Orderic Vitalis, Historia Ecclesiastica

(At that time effeminates set the fashion in many parts of the world: foul catamites, doomed to eternal fire, unrestrainedly pursued their revels and shamelessly gave themselves up to the filth of sodomy. They rejected the traditions of honest men, ridiculed the counsel of priests, and persisted in their barbarous way of life and style of dress. They parted their hair from the crown of the head to the forehead, grew long and luxurious locks like women, and loved to deck themselves in long, over-tight shirts and tunics.)[16]

"No, I don't want to destroy you, any more than I want to save you. There has been far too much talk about you, and I want to leave you alone altogether. My interest is in my own sex; yours evidently can look after itself. That's what I want to save.

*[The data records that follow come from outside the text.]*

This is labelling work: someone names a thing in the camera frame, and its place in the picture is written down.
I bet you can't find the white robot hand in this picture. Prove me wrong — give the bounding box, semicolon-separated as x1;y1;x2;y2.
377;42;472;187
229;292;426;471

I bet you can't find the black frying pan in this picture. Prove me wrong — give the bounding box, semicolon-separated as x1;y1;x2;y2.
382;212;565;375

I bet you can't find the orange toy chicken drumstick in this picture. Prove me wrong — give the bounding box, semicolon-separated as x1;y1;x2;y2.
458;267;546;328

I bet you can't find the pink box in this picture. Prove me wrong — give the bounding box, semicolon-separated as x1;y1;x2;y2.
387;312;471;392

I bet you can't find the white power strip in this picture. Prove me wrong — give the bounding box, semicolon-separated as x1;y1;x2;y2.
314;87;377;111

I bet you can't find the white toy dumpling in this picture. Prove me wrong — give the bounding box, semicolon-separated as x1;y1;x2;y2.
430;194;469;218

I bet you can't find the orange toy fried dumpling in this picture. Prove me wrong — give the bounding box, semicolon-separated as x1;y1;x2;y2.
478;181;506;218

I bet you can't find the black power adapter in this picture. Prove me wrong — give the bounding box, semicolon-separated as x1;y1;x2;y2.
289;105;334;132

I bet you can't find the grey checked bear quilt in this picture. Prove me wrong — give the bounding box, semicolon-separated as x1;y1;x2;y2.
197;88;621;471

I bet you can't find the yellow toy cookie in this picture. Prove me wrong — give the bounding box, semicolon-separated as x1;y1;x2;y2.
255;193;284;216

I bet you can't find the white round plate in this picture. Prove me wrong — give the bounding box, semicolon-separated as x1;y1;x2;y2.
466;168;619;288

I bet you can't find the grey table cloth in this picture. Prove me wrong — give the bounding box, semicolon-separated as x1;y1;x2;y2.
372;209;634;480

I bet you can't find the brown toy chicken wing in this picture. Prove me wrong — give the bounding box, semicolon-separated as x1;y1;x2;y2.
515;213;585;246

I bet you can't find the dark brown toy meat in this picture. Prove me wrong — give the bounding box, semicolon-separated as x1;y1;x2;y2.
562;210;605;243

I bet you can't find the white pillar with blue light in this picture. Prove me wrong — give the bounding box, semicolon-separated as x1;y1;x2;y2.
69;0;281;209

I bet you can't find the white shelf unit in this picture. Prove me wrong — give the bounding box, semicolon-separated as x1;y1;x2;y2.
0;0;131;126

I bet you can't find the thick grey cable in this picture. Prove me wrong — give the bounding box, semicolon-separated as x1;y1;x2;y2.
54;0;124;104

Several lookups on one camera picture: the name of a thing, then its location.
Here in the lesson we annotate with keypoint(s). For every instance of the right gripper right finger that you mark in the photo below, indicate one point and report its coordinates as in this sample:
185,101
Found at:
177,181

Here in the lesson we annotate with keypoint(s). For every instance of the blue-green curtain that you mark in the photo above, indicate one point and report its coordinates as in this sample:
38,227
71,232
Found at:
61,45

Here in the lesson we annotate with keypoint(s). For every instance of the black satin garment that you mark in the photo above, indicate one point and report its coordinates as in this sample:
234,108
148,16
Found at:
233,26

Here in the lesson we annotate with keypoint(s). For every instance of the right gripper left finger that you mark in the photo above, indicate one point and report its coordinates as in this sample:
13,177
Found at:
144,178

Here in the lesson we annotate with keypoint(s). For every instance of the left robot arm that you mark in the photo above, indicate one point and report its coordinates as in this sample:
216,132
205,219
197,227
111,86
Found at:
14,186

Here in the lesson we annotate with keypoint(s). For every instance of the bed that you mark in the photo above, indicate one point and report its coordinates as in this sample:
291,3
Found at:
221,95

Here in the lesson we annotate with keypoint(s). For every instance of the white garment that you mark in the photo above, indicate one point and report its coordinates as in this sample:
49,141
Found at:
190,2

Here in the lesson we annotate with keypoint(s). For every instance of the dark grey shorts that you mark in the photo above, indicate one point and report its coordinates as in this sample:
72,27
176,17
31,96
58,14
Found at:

Verena saw that he was more serious now than he had been before, that he was not piling it up satirically, but saying really and a trifle wearily, as if suddenly he were tired of much talk, what he meant. "To save it from what?" she asked. "From the most damnable feminization!"[17] Henry James, The Bostonians

In looking at Chaucer's career as a poet of women from the standpoint of my reading of the Legend of Good Women , I rely on a couple of terms that merit some discussion at the outset. First, I have retained the word "feminization" to describe circumstances that are represented in various forms in all the texts I have included here. It refers throughout to a dramatized state of social, psychological, and discursive crisis wherein men occupy positions and/or perform functions already occupied and performed, within a given text and its contexts, by women or normatively assigned by orthodox discourses to Woman. There are various reasons for speaking of feminization as opposed to either "emasculation"

[16] Both the Latin and the translation are taken from Marjorie Chibnall, ed. and trans., The Ecclesiastical History of Orderic Vitalis , IV, Books VI and VII (Oxford: Clarendon Press, 1973), pp. 188–89. Two recent discussions brought this passage to my attention: Sharon Farmer, "Persuasive Voices: Clerical Images of Medieval Wives," Speculum 61 (1986), 517–43; and Brian Stock, The Implications of Literacy (Princeton: Princeton University Press.1983), pp. 481–82.

[17] Henry James, The Bostonians (New York: Modern Library, 1956), pp. 342–3.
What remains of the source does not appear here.